Tax planning to manage the value of NOL carrybacks claimed under the CARES Act thus should be coordinated with planning to manage the source, basket, and timing of foreign-source income under the FTC regulations. Further, taxpayers claiming carrybacks should take into account the consequences of other potentially relevant interactions under the FTC rules, such as the effect of the overall foreign loss, overall domestic loss, and separate limitation loss rules on the source or basket of their income in future years.

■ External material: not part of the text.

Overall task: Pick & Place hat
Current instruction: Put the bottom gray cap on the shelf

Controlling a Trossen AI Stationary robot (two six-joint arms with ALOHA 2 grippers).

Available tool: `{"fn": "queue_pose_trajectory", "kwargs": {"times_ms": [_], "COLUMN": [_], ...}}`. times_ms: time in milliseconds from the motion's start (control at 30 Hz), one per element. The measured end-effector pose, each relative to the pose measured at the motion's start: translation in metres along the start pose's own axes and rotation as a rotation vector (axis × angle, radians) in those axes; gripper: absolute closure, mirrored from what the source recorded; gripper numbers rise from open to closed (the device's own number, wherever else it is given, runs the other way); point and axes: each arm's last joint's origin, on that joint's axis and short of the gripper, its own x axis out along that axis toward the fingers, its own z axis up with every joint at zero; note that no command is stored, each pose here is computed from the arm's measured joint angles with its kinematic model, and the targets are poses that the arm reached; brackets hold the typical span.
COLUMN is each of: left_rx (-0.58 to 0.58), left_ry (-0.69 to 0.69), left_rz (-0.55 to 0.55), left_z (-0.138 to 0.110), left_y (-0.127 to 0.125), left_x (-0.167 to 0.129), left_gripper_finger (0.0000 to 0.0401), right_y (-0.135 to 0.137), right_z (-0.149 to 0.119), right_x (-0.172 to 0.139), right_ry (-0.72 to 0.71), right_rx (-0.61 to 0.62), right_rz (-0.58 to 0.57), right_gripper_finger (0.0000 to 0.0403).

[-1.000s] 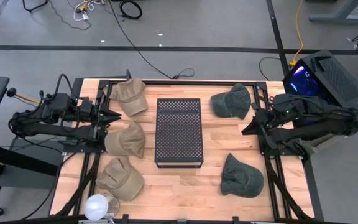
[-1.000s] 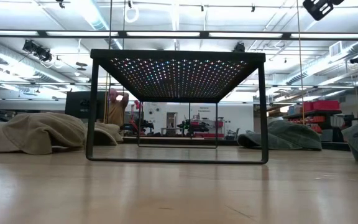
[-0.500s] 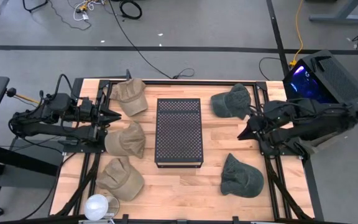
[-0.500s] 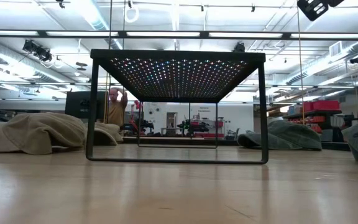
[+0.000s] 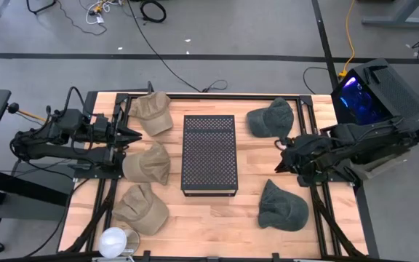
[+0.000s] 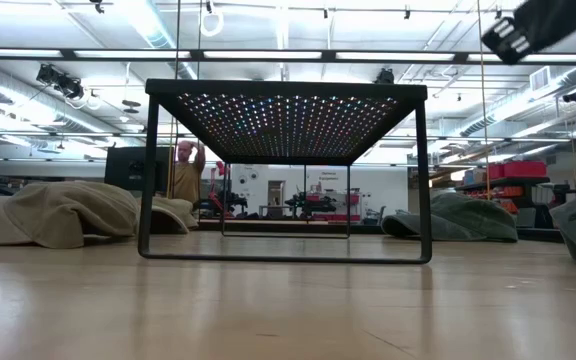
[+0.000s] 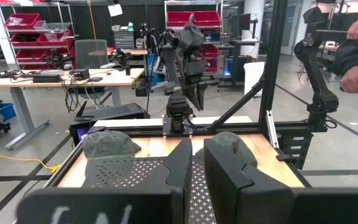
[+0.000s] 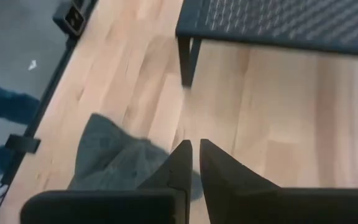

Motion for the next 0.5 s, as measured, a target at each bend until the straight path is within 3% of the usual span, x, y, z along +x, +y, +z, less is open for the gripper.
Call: {"fn": "queue_pose_trajectory", "kwargs": {"times_ms": [333, 500], "left_rx": [0.0, 0.0], "left_ry": [0.0, 0.0], "left_rz": [0.0, 0.0], "left_z": [0.0, 0.0], "left_y": [0.0, 0.0], "left_x": [0.0, 0.0], "left_gripper_finger": [0.0353, 0.0353], "right_y": [0.009, 0.016], "right_z": [-0.005, -0.006], "right_x": [0.028, 0.035], "right_ry": [0.144, 0.19], "right_rx": [0.003, 0.066], "right_rz": [0.07, 0.083], "right_gripper_finger": [0.0343, 0.0319]}}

b. Special FTC Interactions Related to GILTI

The inability to carry over GILTI basket FTCs effectively ensures that 2020 NOL carrybacks will be lost to the extent the deduction offsets a taxpayer’s GILTI inclusion for 2018 or 2019. For example, suppose a corporation had a 100x GILTI inclusion for 2018, on which it owed 10.5x of U.S. tax, and its tax liability was fully offset by a 20x GILTI basket FTC (after accounting for the section 250 deduction and applying relevant limitations under sections 904 and 960). If the corporation carries back a 100x NOL to 2018, the loss could thus offset income on which no U.S. tax had been paid, without freeing up FTCs for use against other income. The corporation would thus realize no tax benefit from its economic loss.

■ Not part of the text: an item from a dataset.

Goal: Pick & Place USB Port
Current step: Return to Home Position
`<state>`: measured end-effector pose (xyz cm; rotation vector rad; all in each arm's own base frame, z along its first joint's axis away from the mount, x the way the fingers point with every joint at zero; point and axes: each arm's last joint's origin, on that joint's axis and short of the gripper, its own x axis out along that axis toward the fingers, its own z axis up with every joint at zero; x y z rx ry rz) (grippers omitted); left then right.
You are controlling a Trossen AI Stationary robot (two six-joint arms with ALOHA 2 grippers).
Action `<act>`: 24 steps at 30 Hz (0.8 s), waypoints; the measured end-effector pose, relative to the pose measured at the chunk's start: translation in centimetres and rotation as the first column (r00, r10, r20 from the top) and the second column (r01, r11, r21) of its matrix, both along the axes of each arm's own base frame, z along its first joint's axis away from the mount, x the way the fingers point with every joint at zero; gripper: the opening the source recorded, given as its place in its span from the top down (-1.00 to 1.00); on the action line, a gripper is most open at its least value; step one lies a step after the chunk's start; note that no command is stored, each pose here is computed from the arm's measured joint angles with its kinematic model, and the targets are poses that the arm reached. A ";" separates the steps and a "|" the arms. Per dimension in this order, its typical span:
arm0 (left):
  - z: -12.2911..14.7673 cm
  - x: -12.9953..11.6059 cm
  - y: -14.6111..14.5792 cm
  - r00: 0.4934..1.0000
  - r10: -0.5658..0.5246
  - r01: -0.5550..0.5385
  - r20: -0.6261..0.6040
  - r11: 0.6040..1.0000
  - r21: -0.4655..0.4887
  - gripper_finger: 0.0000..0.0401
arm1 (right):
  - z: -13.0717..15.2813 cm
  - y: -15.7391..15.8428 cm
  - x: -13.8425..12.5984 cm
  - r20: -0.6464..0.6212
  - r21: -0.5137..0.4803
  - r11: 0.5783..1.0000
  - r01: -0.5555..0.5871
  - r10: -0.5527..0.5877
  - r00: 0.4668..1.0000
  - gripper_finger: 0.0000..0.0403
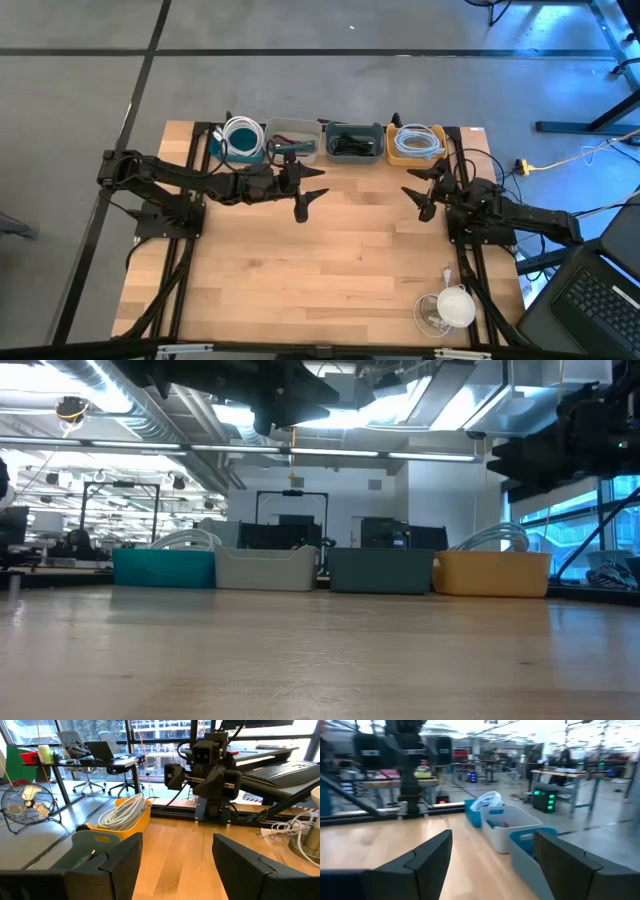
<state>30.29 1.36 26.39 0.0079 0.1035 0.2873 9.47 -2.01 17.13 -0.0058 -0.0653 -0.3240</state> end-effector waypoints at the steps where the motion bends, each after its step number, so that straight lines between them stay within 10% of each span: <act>1: 0.0 0.0 0.0 1.000 0.000 0.000 0.000 1.000 0.000 -0.15 | 0.0 0.0 0.0 -0.002 -0.001 1.000 0.018 -0.018 1.000 -0.40; 24: 0.0 0.0 0.0 1.000 0.000 0.000 0.000 1.000 0.000 -0.15 | -0.1 -0.1 0.0 -0.018 -0.023 0.999 0.027 -0.028 0.999 -0.40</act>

That adverse consequence would be mitigated, however, if Treasury finalizes the GILTI HTE election — whereby U.S. shareholders would be permitted to exclude from GILTI all foreign-source income of a CFC taxed by a foreign country at a rate exceeding 90 percent of the U.S. corporate rate — and makes the election retroactive for all post-TCJA years. If, in the above example, the taxpayer could make such a GILTI HTE election for 2018, the 100x would not enter the taxpayer’s GILTI base, and the NOL would not be consumed by it. Certainty regarding the availability of this election for 2018 and 2019 would greatly assist taxpayers that are considering whether to make an NOL carryback election under the CARES Act.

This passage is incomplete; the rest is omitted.